Your reply must be one number: the count of lines in the data below that contain "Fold".

---- Information supplied

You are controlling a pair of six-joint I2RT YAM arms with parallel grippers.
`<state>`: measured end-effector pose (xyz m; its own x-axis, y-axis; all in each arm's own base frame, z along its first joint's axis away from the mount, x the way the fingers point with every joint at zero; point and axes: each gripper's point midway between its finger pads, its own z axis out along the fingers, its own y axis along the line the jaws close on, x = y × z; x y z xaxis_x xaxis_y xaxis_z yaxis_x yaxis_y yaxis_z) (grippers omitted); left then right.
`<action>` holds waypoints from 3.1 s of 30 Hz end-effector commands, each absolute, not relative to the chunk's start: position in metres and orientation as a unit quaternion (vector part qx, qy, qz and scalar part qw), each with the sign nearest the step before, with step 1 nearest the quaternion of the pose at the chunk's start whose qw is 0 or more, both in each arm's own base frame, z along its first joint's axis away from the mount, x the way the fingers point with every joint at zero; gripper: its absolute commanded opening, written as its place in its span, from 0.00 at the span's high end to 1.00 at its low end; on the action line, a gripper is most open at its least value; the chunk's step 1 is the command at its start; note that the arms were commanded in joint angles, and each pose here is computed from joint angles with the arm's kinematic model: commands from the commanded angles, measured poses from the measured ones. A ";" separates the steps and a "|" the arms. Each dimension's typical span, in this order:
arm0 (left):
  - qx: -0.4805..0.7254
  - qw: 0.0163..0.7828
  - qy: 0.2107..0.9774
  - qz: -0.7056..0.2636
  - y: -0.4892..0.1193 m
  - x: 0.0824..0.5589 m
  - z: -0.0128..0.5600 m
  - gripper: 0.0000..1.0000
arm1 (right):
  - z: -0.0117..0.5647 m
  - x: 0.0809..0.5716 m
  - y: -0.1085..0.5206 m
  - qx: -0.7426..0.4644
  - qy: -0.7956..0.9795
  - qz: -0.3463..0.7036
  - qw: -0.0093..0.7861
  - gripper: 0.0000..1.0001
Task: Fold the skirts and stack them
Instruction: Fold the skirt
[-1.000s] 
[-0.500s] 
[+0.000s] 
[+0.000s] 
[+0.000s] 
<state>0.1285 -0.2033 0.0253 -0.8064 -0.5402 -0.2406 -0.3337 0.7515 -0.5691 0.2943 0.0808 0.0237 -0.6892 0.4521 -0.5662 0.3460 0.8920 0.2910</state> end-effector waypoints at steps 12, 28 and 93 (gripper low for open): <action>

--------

__Your response__
2